» **WORK TASK**:
Write out all the data again, exactly as shown.

» **GIVEN INFORMATION**:
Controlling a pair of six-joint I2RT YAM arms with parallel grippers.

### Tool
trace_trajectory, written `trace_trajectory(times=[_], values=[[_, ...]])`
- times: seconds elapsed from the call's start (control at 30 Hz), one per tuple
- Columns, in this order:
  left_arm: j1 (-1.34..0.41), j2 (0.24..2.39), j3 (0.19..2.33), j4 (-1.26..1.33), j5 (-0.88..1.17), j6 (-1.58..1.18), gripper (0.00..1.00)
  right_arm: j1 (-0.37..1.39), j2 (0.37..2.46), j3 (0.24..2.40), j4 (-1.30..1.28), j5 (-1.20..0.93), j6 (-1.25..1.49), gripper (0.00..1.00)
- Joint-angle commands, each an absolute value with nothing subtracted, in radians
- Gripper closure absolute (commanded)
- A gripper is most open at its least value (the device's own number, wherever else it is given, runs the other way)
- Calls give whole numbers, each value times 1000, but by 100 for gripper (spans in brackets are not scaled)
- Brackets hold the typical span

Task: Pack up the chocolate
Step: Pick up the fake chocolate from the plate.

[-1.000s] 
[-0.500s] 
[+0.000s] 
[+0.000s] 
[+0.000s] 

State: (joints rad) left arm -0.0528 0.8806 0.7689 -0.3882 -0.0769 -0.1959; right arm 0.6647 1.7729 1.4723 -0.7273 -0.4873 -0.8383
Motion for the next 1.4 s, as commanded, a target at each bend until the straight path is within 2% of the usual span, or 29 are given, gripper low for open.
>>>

» **OUTPUT OF THE TASK**:
Controlling a pair of six-joint I2RT YAM arms with parallel grippers.

### Tool
trace_trajectory, written `trace_trajectory(times=[_], values=[[_, ...]])`
- times: seconds elapsed from the call's start (control at 30 Hz), one per tuple
- Columns, in this order:
  left_arm: j1 (-1.34..0.41), j2 (0.24..2.39), j3 (0.19..2.33), j4 (-1.26..1.33), j5 (-0.88..1.17), j6 (-1.58..1.18), gripper (0.00..1.00)
  right_arm: j1 (-0.37..1.39), j2 (0.37..2.46), j3 (0.24..2.40), j4 (-1.30..1.28), j5 (-1.20..0.93), j6 (-1.25..1.49), gripper (0.00..1.00)
- Joint-angle commands, each an absolute value with nothing subtracted, in radians
- Gripper closure absolute (commanded)
- A gripper is most open at its least value (the device's own number, wherever else it is given, runs the other way)
- Calls give whole numbers, each value times 1000, but by 100 for gripper (spans in brackets are not scaled)
- Brackets hold the typical span

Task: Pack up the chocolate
Step: Pick up the fake chocolate from the plate.

[-1.000s] 
[-0.500s] 
[+0.000s] 
[+0.000s] 
[+0.000s] 

State: (joints rad) left arm -0.0528 0.8806 0.7689 -0.3882 -0.0769 -0.1959; right arm 0.6647 1.7729 1.4723 -0.7273 -0.4873 -0.8383
Motion for the next 1.4 s, as commanded, a target at each bend until the straight path is within 2% of the usual span, or 29 are given, gripper low for open.
>>>

Nothing else is left to add to this answer.